Recently, digital X-ray detectors (DXDs) have attracted attention due to their information storage ability and rapid information transmission compared to film-based analog X-ray detectors. DXDs are classified as direct- and indirect-types, depending on the method of converting the X-ray into an electric signal. Indirect-type DXDs have advantages regarding power consumption, noise power spectrum (NPS), and detective quantum efficiency (DQE) compared with direct-type DXDs.^1–3 In indirect-type DXD panels, each pixel has three basic elements: a thin film transistor (TFT), a photodiode, and a scintillation layer that converts X-rays to visible light on the top.^3,4

Many researchers have intensively studied dynamic image DXDs applicable for medical and industrial usage.
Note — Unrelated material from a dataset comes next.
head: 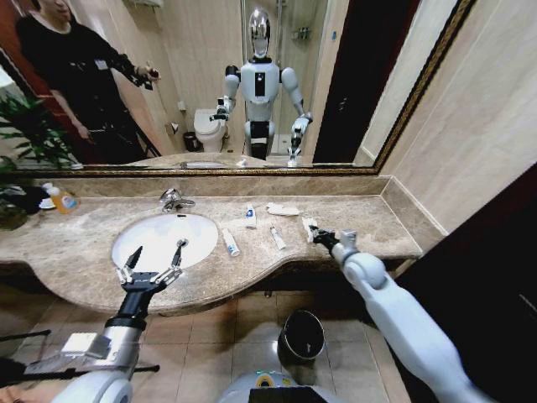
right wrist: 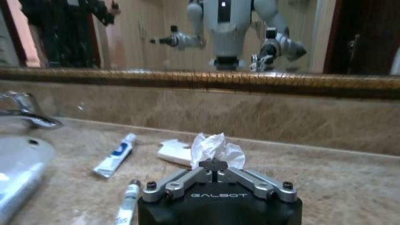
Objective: Pick up the trash from the sink and place it in the trash bin.
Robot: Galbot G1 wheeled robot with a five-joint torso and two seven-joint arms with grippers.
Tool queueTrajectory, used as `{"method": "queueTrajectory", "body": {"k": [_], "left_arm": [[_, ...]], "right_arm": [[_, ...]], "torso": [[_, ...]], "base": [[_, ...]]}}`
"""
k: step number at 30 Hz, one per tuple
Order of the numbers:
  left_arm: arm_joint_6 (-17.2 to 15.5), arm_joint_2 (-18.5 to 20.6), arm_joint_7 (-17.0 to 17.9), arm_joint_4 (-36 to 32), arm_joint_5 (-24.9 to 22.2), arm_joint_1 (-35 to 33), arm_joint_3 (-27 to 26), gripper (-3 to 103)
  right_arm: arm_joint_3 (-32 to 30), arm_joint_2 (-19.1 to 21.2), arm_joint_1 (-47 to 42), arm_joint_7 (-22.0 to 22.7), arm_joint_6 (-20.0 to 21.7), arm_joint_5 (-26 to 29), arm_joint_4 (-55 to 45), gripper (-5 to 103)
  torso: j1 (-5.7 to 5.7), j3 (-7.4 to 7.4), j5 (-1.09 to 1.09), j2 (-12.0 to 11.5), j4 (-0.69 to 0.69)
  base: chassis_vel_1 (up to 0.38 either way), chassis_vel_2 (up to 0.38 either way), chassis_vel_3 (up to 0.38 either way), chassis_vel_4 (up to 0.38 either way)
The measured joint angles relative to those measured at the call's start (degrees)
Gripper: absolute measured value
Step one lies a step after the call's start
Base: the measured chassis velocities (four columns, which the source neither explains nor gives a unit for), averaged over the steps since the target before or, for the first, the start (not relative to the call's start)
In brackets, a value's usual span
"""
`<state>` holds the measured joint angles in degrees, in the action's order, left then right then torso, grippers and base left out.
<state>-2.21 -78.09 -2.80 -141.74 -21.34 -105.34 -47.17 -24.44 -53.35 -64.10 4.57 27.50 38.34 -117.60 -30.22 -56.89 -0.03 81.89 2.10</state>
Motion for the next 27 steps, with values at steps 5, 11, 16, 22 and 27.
{"method": "queueTrajectory", "body": {"k": [5, 11, 16, 22, 27], "left_arm": [[0.0, 0.0, 0.0, 0.0, 0.0, 0.0, 0.0, 100], [0.0, 0.0, 0.0, 0.0, 0.0, 0.0, 0.0, 100], [0.0, 0.0, 0.0, 0.0, 0.0, 0.0, 0.0, 100], [0.0, 0.0, 0.0, 0.0, 0.0, 0.0, 0.0, 100], [0.0, 0.0, 0.0, 0.0, 0.0, 0.0, 0.0, 100]], "right_arm": [[-10.5, 0.2, -16.3, -2.5, 0.8, 0.6, -8.3, 0], [-15.7, -5.1, -33.2, -8.7, -0.9, -6.8, -6.6, 0], [-13.4, -11.2, -37.0, -15.3, -4.4, -15.7, 3.8, 0], [-8.8, -17.9, -31.8, -16.3, -12.2, -26.9, 18.8, 0], [-7.0, -23.0, -25.3, -17.9, -21.3, -36.6, 33.1, 0]], "torso": [[0.00, 0.00, 0.02, 0.0, 0.01], [0.01, 0.00, 0.01, 0.0, -0.01], [0.01, 0.00, 0.03, 0.0, -0.01], [0.00, -0.01, 0.04, 0.0, 0.01], [0.00, -0.01, 0.03, 0.0, 0.00]], "base": [[0.000, 0.000, 0.000, 0.000], [0.000, 0.000, 0.000, 0.000], [0.000, 0.000, 0.000, 0.000], [0.000, 0.000, 0.000, 0.000], [0.000, 0.000, 0.000, 0.000]]}}
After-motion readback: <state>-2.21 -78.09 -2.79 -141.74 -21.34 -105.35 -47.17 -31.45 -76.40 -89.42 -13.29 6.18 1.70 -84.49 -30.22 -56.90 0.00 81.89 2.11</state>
For these purposes, TFTs in the DXD panels must meet specifications such as low leakage current and high mobility to reduce the signal-to-noise ratio (SNR) and prevent image delay.^4,5 The typical active layer material of the TFTs used in DXD panels has been a-Si : H, which has limited ability to drive dynamic images due to its high leakage current and low mobility (<0.5 cm² V⁻¹ s⁻¹).^3–6 Meanwhile, oxide-based TFTs are known to have excellent electrical characteristics compared with a-Si : H TFTs, such as low leakage current, high mobility (>10 cm² V⁻¹ s⁻¹), and a high on-off ratio.^6–8 Therefore, oxide-based TFTs in DXD panels are a promising solution for dynamic imaging systems. However, since many studies have reported that the oxide-based TFTs are not reliable under light illumination, it is necessary to study the effect of higher energy X-rays on the stability.^9–11 In particular, such an evaluation is essential for the industrial DXD panels where the X-ray irradiation condition is severe.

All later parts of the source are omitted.